Politicians and economists like Sajid Javid, Paul Myners, and Jim O’Neill have also called on the state to intervene to support companies that have taken on an additional debt owing to the pandemic. The proposals, which they fear could lead to a shift in the risk balance away from banks and towards taxpayers, have been given short shrift despite months of talks ministers have.

According to several people briefed on the situation, the Treasury has dismissed the ideas around recapitalization of bad loans. It believes banks should address the cost and reputational risk of chasing out default borrowers. There is a refusal to acknowledge that there is a recapitalization problem executive City of London One official said the public wrongly assumed that the debt of the private sector had to “balloon” during the crisis. “The Chancellor is not convinced that this issue is a pressing one as of today.” Mr Sunak believes that the levels of corporate debt prior to the crisis were historically relatively low. In July, he told a committee of MPs that he was open to ideas from the City, but added: “I’m currently not completely convinced of the scale of the problem.

I think the simple reason is that we know that corporate debt levels in the United Kingdom are in a relatively healthy place to get into this crisis. “Government lending schemes provided almost £53bn to some 1.2 m companies through three programmes: £35.5bn in bounce-back loans — including 100% guarantees for small business loans; £13.7bn through coronavirus business interruption loans scheme. This provides up to £200m of partial guarantee on loans.

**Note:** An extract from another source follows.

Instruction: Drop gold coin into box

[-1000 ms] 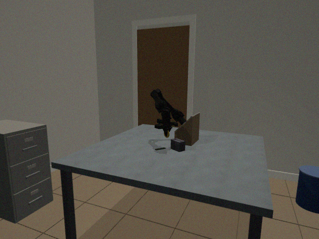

Many banks are worried about a potential wave of defaults, which means they could end up pursuing thousands of struggling firms through the courts, despite the state guarantees. The Office for Budget Responsibility, the fiscal watchdog, said that in its worst-case scenario about £33bn would have to be written off from the value of government-backed loans. Andrew Bailey, governor of the Bank of England, has also warned of the threat to economic recovery from the high level of corporate debt.

The proposed new body, dubbed The UK Recovery Corporation, would be able, under the plans of the City, to convert those loans into special financial instruments, giving companies time to repay the money. One City executive close to the talks said the position among officials in the Treasury had hardened during the summer. “There is a refusal to acknowledge that there is a problem of recapitalisation,” said the executive. “Even if the recovery is better than expected, there is still a big problem.”

He warned that banks were actually encouraged to foreclose to fight businesses to get the government guarantee. “They don’t want the debt in their books or they don’t want the money to chase.” In the meantime, business groups also are likely to be disappointed in hoping that the government would extend the deadlines for applications for its state-backed loan schemes. The deadline for CBILS applications is 30 September, whereas on 4 November the bounce back loan scheme is set to end. The Treasury has always said it could extend the deadlines for the application but officials have indicated there is no intention to do so.

A spokesman for the Treasury said the government had paid out billions in government-sponsored loans and grants, paid workers, wages, deferred billions of pounds in tax, and brought in the new £2bn Kickstart scheme for young workers and the £1,000 job retention bonus. “We’ve been clear that these lending schemes are temporary, and continuing indefinitely would not be sustainable for them.